Thoughts on Leadership: CEOs and CFOs

By Gino Blefari

This week my travels first found me in Minneapolis for the Annual HomeServices of America, Inc. CEO Conference and tomorrow, I travel to sunny Miami. Finally, I’ll land in beautiful Anguilla for the 2019 Berkshire Elite Circle Conference.

Caribbean paradise aside, let’s return to Minneapolis—ranked, by the way, as one of the sixth Best Places to Live in America by the Travel Channel—and to this year’s CEO Conference. For the 2019 meeting, we invited not only the CEOs from our HomeServices of America companies but also the CFOs.

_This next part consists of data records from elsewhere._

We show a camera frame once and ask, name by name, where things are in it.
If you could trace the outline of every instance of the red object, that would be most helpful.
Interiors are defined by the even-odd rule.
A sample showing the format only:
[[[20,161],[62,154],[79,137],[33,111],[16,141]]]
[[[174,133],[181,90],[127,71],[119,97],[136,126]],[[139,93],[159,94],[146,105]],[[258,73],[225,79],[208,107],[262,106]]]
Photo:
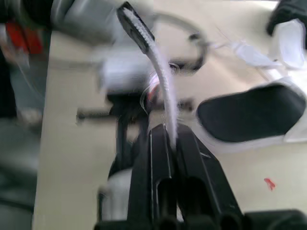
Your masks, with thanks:
[[[37,31],[22,28],[15,22],[6,23],[6,31],[13,45],[27,54],[41,54],[43,46]]]
[[[267,183],[269,189],[273,191],[273,189],[276,187],[276,184],[274,184],[269,178],[265,178],[264,181]]]

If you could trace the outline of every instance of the black insole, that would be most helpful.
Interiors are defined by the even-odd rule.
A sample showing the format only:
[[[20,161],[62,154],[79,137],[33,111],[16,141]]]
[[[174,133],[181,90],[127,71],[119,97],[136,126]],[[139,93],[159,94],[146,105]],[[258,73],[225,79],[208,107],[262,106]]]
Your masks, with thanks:
[[[305,100],[282,85],[209,99],[200,104],[200,123],[214,138],[243,142],[280,136],[299,120]]]

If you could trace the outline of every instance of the beige tabletop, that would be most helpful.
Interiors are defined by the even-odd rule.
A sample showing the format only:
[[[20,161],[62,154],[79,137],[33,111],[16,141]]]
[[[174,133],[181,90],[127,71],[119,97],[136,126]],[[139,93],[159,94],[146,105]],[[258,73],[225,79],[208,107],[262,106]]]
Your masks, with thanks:
[[[212,42],[245,40],[267,52],[265,24],[275,3],[264,1],[155,0],[158,11],[189,19]],[[160,24],[157,40],[172,57],[195,55],[188,34]],[[53,33],[50,58],[88,60],[91,48]],[[49,64],[47,99],[36,192],[35,230],[89,230],[96,221],[96,192],[106,183],[115,156],[115,123],[76,124],[78,107],[109,107],[94,69],[59,69]],[[194,76],[176,76],[178,97],[197,103],[264,82],[227,50],[212,52]],[[193,115],[185,115],[189,124]],[[151,126],[162,121],[151,118]],[[217,153],[243,211],[298,208],[307,211],[307,144],[287,144],[222,155]],[[264,178],[276,183],[268,189]]]

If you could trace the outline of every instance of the white cable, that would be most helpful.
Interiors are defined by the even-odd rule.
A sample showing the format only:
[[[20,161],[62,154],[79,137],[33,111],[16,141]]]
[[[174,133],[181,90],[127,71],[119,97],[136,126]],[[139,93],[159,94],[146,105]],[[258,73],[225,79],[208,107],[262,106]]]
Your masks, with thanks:
[[[148,34],[146,28],[142,25],[139,19],[134,15],[134,13],[128,9],[124,9],[124,13],[131,20],[136,29],[140,32],[140,34],[145,39],[147,45],[150,48],[147,56],[153,63],[153,67],[159,77],[162,94],[164,97],[165,112],[167,116],[166,129],[169,134],[170,145],[172,149],[175,150],[177,139],[178,108],[174,85],[172,82],[173,76],[171,73],[171,69],[169,67],[168,61],[160,53],[156,43],[151,38],[150,34]]]

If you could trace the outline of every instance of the red speck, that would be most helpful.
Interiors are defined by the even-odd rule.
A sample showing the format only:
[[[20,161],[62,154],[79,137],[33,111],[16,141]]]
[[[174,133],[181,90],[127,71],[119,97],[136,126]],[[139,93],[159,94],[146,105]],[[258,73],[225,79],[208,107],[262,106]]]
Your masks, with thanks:
[[[276,187],[276,185],[269,178],[264,178],[264,182],[267,183],[271,191],[273,191],[273,189]]]

Historically, the CEO-CFO relationship wasn’t as tight-knit as it is today, and in a mostly analog world, this divide worked with few problems. Decades ago, the CFO was the person at the helm of the finance function of a company, a man or woman of spreadsheets and economic models who crunched numbers while the CEO exercised well-honed business savvy to steer a company in the direction of increased growth.

Today, however, this separation has been completely obliterated; the relationship between the CEO and CFO is now one marked by collaboration, strategic advisement and partnership. Chief Financial Officers are called upon by their Chief Executive Officers to help with the organization’s planning and oversight, sometimes stepping far beyond the boundaries of traditional financial projects because their expertise is a necessary, valuable component to accomplish a company’s Wildly Important Goals. Why is sending your CFO a proverbial meeting invite to all aspects of your business important? First, because he or she knows your business inside and out, from balance sheet to bottom line, and second, because your CFO can provide you something all leaders need when running a business: healthy dissent.

“Sharing dissenting opinions is often a sign of a strong, strategic relationship,” says Amy Hayes, an industrial psychologist and Russell Reynolds Leadership Expert. “By creating the space for healthy debate, the CEO is signaling directly and indirectly that the CFO is an ingrained, enterprise-level member of the leadership team.”

Writing for Deloitte, Charles Holley, retired CFO of Walmart, explains: “I believe CFOs are best positioned to be the CEO’s right hand, the person the CEO can trust to have informed opinions on company issues and candidly discuss the business.”

Holley also identifies three characteristics shared by high-performing and highly effective CFOs:

  1. A skillful influencer. Sometimes, a CFO plays the role of the sturdy voice of reason, nixing expensive projects to err on the side of financial conservation. Other times, the CFO plays the role of convincer, tasked with explaining to other members of the leadership team why an initiative should be adopted. Armed with the financial understanding of exactly what a project entails, he or she can be an important second line of defense when convincing leadership members to undertake a given initiative or change an existing process.
  2. A powerful communicator. CFOs are many times asked to explain complex financial models in a way that’s simple, straightforward and easy to understand. A CFO who is an adept storyteller can not only explain and inform but can also educate. Bestselling author Carmine Gallo once said stories are the currency by which ideas are exchanged and if you have a CFO who can tell good ones, the rapid movement of ideas will naturally flow.
  3. A relentless agent for change. Remember our post about how big companies must think small? (If not, read it here.) CFOS and CEOs must collaborate to transform the collective mindset of a change-averse organization in order to increase the company’s nimbleness, which in turn positively affects productivity, creativity and sustainable growth. A business can’t grow by doing the same things it did yesterday as it’ll do tomorrow and the day after that. CFOs understand what needs to change and can be fervent proponents for these transformations, while CEOs can articulate the why.

So, what’s the message? One way to grow as a leader—and a business—is to look internally and make positive changes for yourself, (Warren Buffett famously said, “By far the best investment you can make is in yourself.”) The other way to grow is to assess the strength of the leaders around you, and from this strength, build on your own. The next time you have an important, strategic decision to make, don’t go at it alone. Look to your CFO, a leader with specialized knowledge who can provide ideas and insight. Remember one of the words in our value proposition: trust. As leaders, trusting in our team—and specifically, in our CFO—isn’t just good practice; it’s the only way to succeed.